A informação da suspensão consta no relatório divulgado nesta segunda (4) pelo Imea. O órgão que controla, suspende e gera novas habilitações é o Ministério da Agricultura, Pecuária e Abastecimento (Mapa), que confirmou a decisão. De acordo com o Mapa, o Departamento de Inspeção de Produtos de Origem Animal (Dispoa) verificou que o frigorífico estava sem realizar abates e sem comercializar desde 2012.
Sebastião explica que a empresa (SIF 2011) parou de funcionar por causa das péssimas condições das estradas que ligam os municípios de Juruena e Castanheira. De acordo com ele, desde 2010 é esperado que a estrada de terra de 110 km entre os dois municípios seja asfaltada.
O gerente argumentou que o transporte de carne não pode ser feito em vias assim por causa das condições sanitárias e higiênicas exigidas pelos órgãos de controle. Além disso, ele contou que o trecho tem 28 pontes e 14 bueiros.

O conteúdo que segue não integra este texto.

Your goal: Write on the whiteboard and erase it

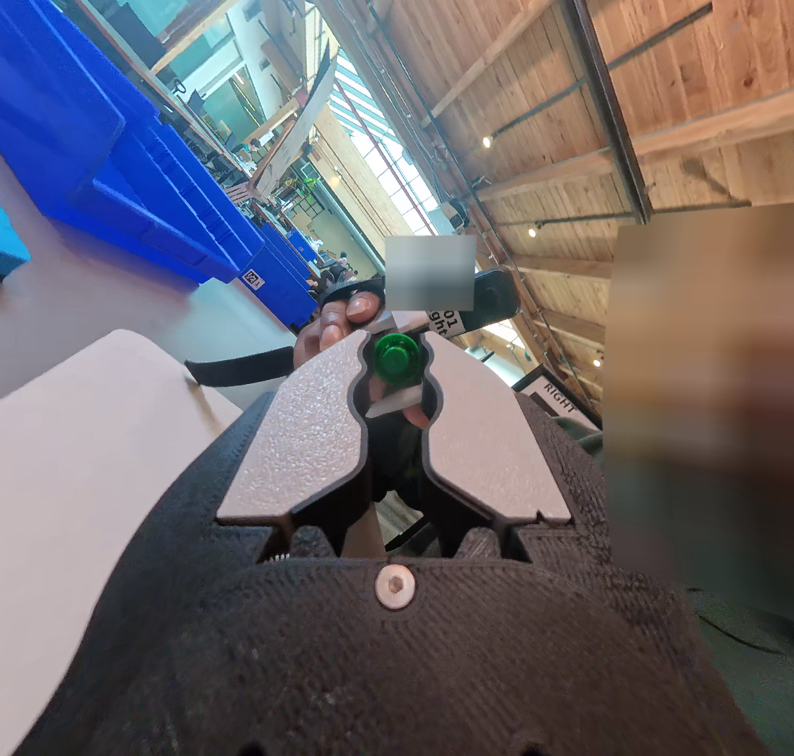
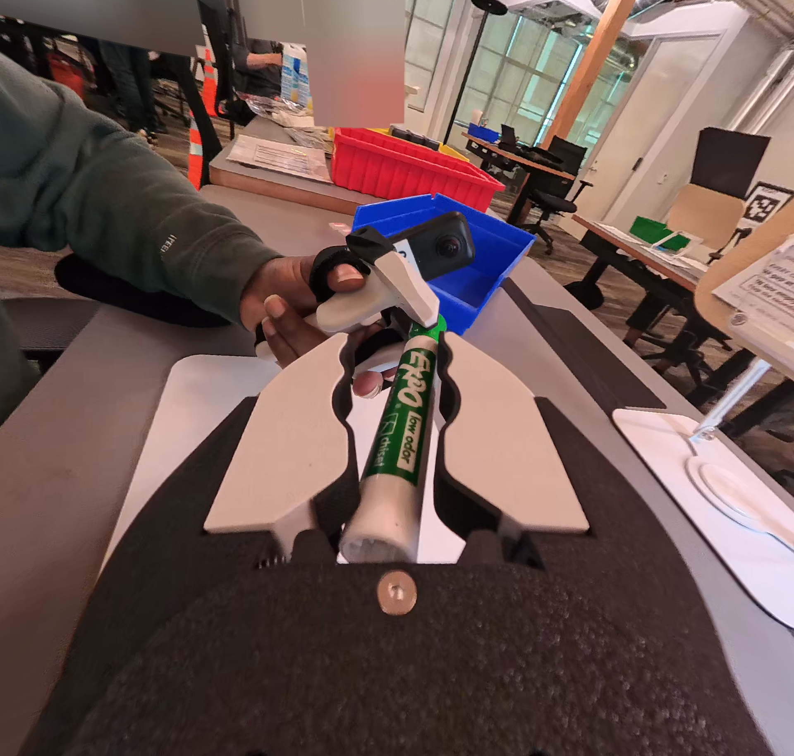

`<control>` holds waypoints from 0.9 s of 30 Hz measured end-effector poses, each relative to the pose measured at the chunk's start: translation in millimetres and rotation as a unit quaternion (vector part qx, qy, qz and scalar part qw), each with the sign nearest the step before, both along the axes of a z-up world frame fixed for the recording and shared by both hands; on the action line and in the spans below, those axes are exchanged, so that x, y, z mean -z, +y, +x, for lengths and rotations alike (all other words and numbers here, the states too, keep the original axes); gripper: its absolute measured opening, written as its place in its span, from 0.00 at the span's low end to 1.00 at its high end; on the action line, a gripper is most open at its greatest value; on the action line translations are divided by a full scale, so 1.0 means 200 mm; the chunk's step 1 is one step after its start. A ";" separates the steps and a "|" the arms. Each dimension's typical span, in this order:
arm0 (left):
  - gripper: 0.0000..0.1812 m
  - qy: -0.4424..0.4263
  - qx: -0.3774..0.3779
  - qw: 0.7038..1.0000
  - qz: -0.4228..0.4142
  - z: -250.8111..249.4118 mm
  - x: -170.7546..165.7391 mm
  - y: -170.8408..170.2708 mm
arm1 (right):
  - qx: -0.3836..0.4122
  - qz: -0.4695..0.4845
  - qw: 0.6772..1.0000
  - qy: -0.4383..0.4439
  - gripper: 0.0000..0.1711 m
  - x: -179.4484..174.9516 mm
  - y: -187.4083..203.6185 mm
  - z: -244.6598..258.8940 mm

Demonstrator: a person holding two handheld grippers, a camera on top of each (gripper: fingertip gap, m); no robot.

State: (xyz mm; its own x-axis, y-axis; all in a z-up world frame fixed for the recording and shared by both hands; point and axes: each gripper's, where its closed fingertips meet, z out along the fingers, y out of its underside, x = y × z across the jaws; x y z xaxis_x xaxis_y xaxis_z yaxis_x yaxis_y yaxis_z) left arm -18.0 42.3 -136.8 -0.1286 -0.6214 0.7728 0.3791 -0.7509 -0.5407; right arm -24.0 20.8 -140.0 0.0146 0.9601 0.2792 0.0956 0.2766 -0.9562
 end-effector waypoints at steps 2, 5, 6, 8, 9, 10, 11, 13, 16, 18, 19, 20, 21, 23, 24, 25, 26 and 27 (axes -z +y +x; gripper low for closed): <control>0.11 -0.007 -0.005 1.000 -0.013 -0.01 0.03 -0.01 | -0.007 -0.004 1.000 -0.003 0.22 0.02 -0.01 -0.01; 0.11 -0.017 -0.009 0.999 -0.025 -0.02 0.05 -0.01 | -0.011 -0.012 1.000 -0.003 0.23 0.04 -0.02 -0.02; 0.11 -0.016 -0.007 0.999 -0.029 -0.03 0.05 -0.01 | -0.013 -0.014 1.000 -0.002 0.23 0.04 -0.02 -0.02; 0.11 -0.020 -0.005 0.999 -0.029 -0.03 0.04 -0.02 | -0.016 -0.017 1.000 0.004 0.24 0.04 -0.02 -0.02; 0.11 -0.027 -0.007 0.999 -0.029 -0.03 0.03 -0.02 | -0.017 -0.016 1.000 0.009 0.25 0.03 -0.03 -0.03; 0.11 -0.030 -0.016 0.999 -0.021 -0.03 0.01 -0.03 | -0.017 -0.014 1.000 0.015 0.26 0.02 -0.03 -0.03; 0.11 -0.029 -0.028 0.999 -0.005 -0.04 -0.02 -0.03 | -0.016 -0.010 1.000 0.021 0.27 0.00 -0.04 -0.03; 0.11 -0.025 -0.042 0.999 0.017 -0.04 -0.06 -0.04 | -0.006 -0.001 0.999 0.036 0.30 -0.03 -0.03 -0.03; 0.11 -0.038 -0.053 0.998 0.015 -0.05 -0.07 -0.05 | 0.005 0.005 0.999 0.046 0.35 -0.05 -0.02 -0.02; 0.11 -0.060 -0.060 0.996 0.002 -0.07 -0.07 -0.03 | 0.012 0.010 0.999 0.052 0.37 -0.05 -0.01 -0.02; 0.11 -0.083 -0.061 0.995 -0.005 -0.09 -0.09 -0.03 | 0.015 0.013 0.998 0.051 0.37 -0.05 0.00 -0.02; 0.11 -0.094 -0.067 0.993 -0.007 -0.10 -0.10 -0.02 | 0.019 0.016 0.998 0.052 0.37 -0.04 0.00 -0.02; 0.11 -0.088 -0.073 0.993 -0.001 -0.10 -0.10 -0.02 | 0.023 0.018 0.998 0.056 0.37 -0.05 0.01 -0.02; 0.11 -0.065 -0.080 0.995 0.009 -0.08 -0.09 -0.03 | 0.025 0.020 0.998 0.059 0.37 -0.05 0.00 -0.02; 0.11 -0.071 -0.078 0.994 0.003 -0.07 -0.09 -0.03 | 0.026 0.022 0.998 0.057 0.37 -0.05 0.00 -0.03; 0.11 -0.078 -0.071 0.994 -0.006 -0.06 -0.08 -0.04 | 0.026 0.023 0.998 0.056 0.37 -0.04 0.00 -0.04; 0.11 -0.073 -0.071 0.995 -0.010 -0.05 -0.07 -0.04 | 0.025 0.024 0.998 0.053 0.36 -0.03 -0.01 -0.04; 0.11 -0.069 -0.073 0.995 -0.010 -0.03 -0.06 -0.04 | 0.024 0.024 0.998 0.049 0.36 -0.02 -0.01 -0.05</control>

Apesar de contar que particularmente não está sabendo da suspensão do Mapa, diz que a medida pode ser mudada. “Construindo a estrada, nós reativamos a planta. Depois disso, o SIF é uma situação que pode ser revertida, já que nós podemos, quando a planta voltar a funcionar, apresentar um novo projeto”, lembrou.

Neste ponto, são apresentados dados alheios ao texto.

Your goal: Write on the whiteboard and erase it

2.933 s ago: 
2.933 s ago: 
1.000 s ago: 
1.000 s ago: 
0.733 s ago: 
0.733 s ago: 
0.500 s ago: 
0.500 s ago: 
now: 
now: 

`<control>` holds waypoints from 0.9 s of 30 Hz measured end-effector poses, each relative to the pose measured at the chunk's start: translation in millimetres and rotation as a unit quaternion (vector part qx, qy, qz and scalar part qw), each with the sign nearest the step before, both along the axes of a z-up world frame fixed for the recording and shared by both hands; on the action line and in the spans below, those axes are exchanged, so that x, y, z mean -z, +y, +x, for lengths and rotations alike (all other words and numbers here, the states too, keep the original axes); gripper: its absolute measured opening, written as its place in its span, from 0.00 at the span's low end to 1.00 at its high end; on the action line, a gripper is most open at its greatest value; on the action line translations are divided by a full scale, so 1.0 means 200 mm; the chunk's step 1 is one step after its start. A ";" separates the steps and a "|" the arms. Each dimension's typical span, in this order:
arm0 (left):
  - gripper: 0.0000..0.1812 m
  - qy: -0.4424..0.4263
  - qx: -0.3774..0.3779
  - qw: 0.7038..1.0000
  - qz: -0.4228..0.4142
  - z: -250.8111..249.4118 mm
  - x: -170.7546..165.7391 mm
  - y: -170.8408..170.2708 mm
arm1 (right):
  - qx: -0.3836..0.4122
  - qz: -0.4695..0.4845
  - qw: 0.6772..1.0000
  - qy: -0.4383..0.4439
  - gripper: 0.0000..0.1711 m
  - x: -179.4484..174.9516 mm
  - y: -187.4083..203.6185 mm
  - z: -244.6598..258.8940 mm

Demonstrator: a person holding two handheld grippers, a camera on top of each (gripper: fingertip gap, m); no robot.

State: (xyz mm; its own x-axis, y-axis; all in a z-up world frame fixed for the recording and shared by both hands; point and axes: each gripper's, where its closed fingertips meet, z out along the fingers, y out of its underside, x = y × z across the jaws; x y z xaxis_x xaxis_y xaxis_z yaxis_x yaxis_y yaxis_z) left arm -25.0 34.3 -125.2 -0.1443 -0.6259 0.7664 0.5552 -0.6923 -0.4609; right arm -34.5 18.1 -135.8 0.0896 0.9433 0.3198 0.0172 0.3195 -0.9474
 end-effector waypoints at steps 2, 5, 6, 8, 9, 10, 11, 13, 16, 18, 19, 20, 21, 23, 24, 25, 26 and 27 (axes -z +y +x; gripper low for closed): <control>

O profissional ainda explicou que a planta em funcionamento poderia gerar entre 250 e 280 postos diretos de trabalho. Além disso, o volume de abate poderia ser de mil cabeças de gado por dia.
Setor
O presidente do Sindicato das Indústrias de Frigoríficos de Mato Grosso (Sindifrigo/MT), Luiz Antônio Freitas Martins, pontua ao
que um dos motivos de suspensão de uma SIF é justamente a inatividade. Segundo ele, o Mapa costuma tomar essa decisão com frigoríficos que estão parados há pelo menos cinco anos.
Ele argumenta que atualmente o estado conta com 27 unidades de processamento em operação e outras 19 paralisadas. Após a instabilidade causada por questões como a Operação Carne Fraca e as delações dos proprietários da JBS, o setor tem sofrido com ociosidade. “A dificuldade tem sido grande para algumas empresas já que não está tendo bois suficientes para serem abatidos. Falta matéria prima”, explicou.
O Imea explica também essa situação e argumenta que houve no Estado, nos últimos três meses, uma diminuição na capacidade total de abate e a utilização frigorífica total, que é a razão entre o número de animais abatidos e a capacidade de abate total.
Por causa disso, o Imea destaca que “a reabertura e a diversificação de frigoríficos operando em Mato Grosso são importantes, no entanto, há ainda uma considerável ociosidade nas indústrias mato-grossenses”.